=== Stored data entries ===

● ● ● ● ●

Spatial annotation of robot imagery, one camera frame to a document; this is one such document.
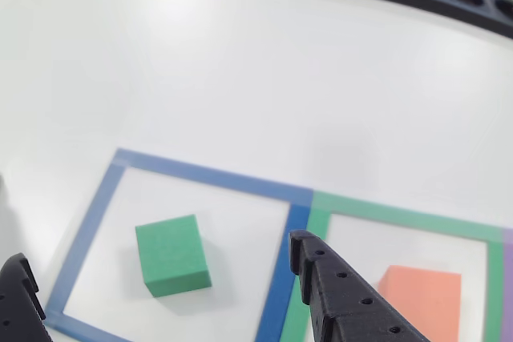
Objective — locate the orange foam block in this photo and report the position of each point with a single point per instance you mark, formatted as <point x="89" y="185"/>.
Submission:
<point x="429" y="302"/>

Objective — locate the green foam cube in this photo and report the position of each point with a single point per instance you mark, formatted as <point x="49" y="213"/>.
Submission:
<point x="168" y="250"/>

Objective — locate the green tape square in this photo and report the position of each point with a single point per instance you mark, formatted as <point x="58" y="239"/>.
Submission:
<point x="401" y="214"/>

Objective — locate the purple tape square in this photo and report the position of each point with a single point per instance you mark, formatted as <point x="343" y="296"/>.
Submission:
<point x="508" y="286"/>

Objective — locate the blue tape square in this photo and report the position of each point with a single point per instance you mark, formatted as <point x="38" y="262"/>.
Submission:
<point x="200" y="175"/>

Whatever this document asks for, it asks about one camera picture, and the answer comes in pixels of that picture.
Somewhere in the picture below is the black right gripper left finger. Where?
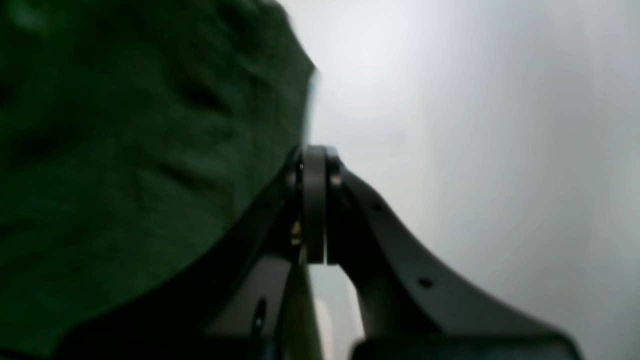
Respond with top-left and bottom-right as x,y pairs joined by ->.
55,148 -> 316,360

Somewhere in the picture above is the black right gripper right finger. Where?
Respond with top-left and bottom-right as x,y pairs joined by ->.
315,146 -> 581,360

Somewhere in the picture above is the dark green t-shirt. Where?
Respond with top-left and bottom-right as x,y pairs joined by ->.
0,0 -> 314,357

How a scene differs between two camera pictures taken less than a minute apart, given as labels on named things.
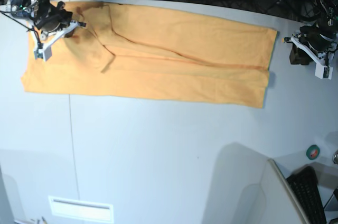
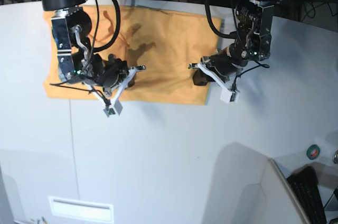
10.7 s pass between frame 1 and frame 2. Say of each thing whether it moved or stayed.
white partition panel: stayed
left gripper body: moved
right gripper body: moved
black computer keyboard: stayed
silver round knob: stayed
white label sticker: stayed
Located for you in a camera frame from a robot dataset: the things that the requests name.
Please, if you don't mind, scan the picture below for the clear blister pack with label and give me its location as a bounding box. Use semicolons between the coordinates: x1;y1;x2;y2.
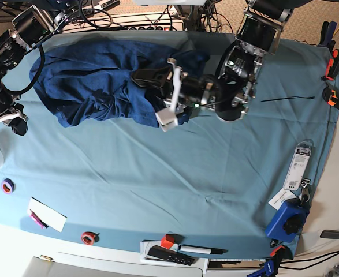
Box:
283;139;313;191

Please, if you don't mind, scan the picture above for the black remote control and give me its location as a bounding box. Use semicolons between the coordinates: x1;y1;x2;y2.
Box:
147;245;195;266

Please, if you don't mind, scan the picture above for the purple tape roll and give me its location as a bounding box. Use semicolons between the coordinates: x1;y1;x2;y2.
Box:
1;178;15;194

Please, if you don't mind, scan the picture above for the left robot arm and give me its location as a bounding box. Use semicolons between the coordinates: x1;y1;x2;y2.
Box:
131;1;294;129

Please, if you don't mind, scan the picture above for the white black marker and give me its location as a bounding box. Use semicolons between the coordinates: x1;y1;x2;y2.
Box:
178;245;227;255

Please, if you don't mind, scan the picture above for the black phone device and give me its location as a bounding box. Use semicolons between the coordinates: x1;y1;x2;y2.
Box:
320;230;339;239

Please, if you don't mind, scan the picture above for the blue orange bottom clamp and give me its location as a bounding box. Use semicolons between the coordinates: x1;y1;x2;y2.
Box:
247;245;291;277

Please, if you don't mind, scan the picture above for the blue t-shirt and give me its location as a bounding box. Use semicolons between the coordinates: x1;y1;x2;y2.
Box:
29;40;210;128

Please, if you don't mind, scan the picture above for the white notepad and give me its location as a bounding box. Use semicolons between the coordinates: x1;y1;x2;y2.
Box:
28;197;67;233

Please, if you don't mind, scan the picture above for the red cube block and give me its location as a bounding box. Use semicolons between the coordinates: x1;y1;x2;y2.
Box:
161;234;175;250

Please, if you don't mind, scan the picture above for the blue box with black knob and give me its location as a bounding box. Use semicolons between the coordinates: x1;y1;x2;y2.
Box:
265;199;310;243

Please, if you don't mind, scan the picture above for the orange black clamp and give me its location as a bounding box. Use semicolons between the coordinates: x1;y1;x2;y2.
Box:
321;49;339;81

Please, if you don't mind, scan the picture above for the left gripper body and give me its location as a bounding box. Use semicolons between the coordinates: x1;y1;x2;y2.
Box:
177;74;215;108

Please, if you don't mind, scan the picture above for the white power strip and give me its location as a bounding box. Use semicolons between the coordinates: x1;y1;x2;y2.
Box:
61;11;184;33

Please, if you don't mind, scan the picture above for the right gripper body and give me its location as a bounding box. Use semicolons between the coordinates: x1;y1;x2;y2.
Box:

● ● ● ● ●

=== TASK BRIEF ===
For each record above, write it out exactly and omit any picture.

=== TASK SOLUTION ===
Spatial annotation of robot imagery, one camera frame to a document; this is one such document.
Objective — locate the orange foam block in this photo and report the position of each point with a single point per instance you mark, formatted as <point x="89" y="185"/>.
Submission:
<point x="429" y="302"/>

Objective — locate the green foam cube in this photo and report the position of each point with a single point per instance you mark, formatted as <point x="49" y="213"/>.
Submission:
<point x="168" y="250"/>

Objective — locate the green tape square in this photo and report the position of each point with a single point per instance you mark, formatted as <point x="58" y="239"/>.
Submission:
<point x="401" y="214"/>

Objective — locate the purple tape square in this photo and report the position of each point with a single point per instance you mark, formatted as <point x="343" y="296"/>.
Submission:
<point x="508" y="286"/>

Objective — locate the blue tape square in this photo and report the position of each point with a single point per instance you mark, formatted as <point x="38" y="262"/>.
Submission:
<point x="200" y="175"/>

Whatever this document asks for, it asks about one camera picture, and the answer comes in pixels of that picture.
Somewhere in the picture below is the black right gripper left finger. Where?
Respond with top-left and bottom-right as x,y pairs joined by ->.
55,148 -> 316,360

Somewhere in the picture above is the black right gripper right finger. Where?
Respond with top-left and bottom-right as x,y pairs joined by ->.
315,146 -> 581,360

Somewhere in the picture above is the dark green t-shirt. Where?
Respond with top-left and bottom-right as x,y pairs joined by ->.
0,0 -> 314,357

How a scene differs between two camera pictures taken less than a minute apart, given as labels on named things.
10.7 s pass between frame 1 and frame 2. Say of each thing whether it moved or stayed.
white partition panel: stayed
left gripper body: moved
right gripper body: moved
black computer keyboard: stayed
silver round knob: stayed
white label sticker: stayed
Located for you in a camera frame from a robot dataset: the things that the requests name.
Please, if you don't mind, scan the picture below for the clear blister pack with label and give me its location as a bounding box. Use semicolons between the coordinates: x1;y1;x2;y2.
Box:
283;139;313;191

Please, if you don't mind, scan the picture above for the black remote control and give me its location as a bounding box. Use semicolons between the coordinates: x1;y1;x2;y2.
Box:
147;245;195;266

Please, if you don't mind, scan the picture above for the purple tape roll and give me its location as a bounding box. Use semicolons between the coordinates: x1;y1;x2;y2.
Box:
1;178;15;194

Please, if you don't mind, scan the picture above for the left robot arm and give me its location as a bounding box. Use semicolons between the coordinates: x1;y1;x2;y2.
Box:
131;1;294;129

Please, if you don't mind, scan the picture above for the white black marker and give me its location as a bounding box. Use semicolons between the coordinates: x1;y1;x2;y2.
Box:
178;245;227;255

Please, if you don't mind, scan the picture above for the black phone device and give me its location as a bounding box. Use semicolons between the coordinates: x1;y1;x2;y2.
Box:
320;230;339;239

Please, if you don't mind, scan the picture above for the blue orange bottom clamp and give me its location as a bounding box. Use semicolons between the coordinates: x1;y1;x2;y2.
Box:
247;245;291;277

Please, if you don't mind, scan the picture above for the blue t-shirt and give me its location as a bounding box. Use semicolons between the coordinates: x1;y1;x2;y2.
Box:
29;40;210;128

Please, if you don't mind, scan the picture above for the white notepad and give me its location as a bounding box. Use semicolons between the coordinates: x1;y1;x2;y2.
Box:
28;197;67;233

Please, if you don't mind, scan the picture above for the red cube block and give me its location as a bounding box. Use semicolons between the coordinates: x1;y1;x2;y2.
Box:
161;234;175;250

Please, if you don't mind, scan the picture above for the blue box with black knob and give me its location as a bounding box. Use semicolons between the coordinates: x1;y1;x2;y2.
Box:
265;199;310;243

Please, if you don't mind, scan the picture above for the orange black clamp and give me its location as a bounding box. Use semicolons between the coordinates: x1;y1;x2;y2.
Box:
321;49;339;81

Please, if you don't mind, scan the picture above for the left gripper body and give me its location as a bounding box. Use semicolons between the coordinates: x1;y1;x2;y2.
Box:
177;74;215;108

Please, if you don't mind, scan the picture above for the white power strip and give me its location as a bounding box. Use semicolons between the coordinates: x1;y1;x2;y2.
Box:
61;11;184;33

Please, if you don't mind, scan the picture above for the right gripper body and give me its location as a bounding box. Use semicolons between the coordinates: x1;y1;x2;y2.
Box:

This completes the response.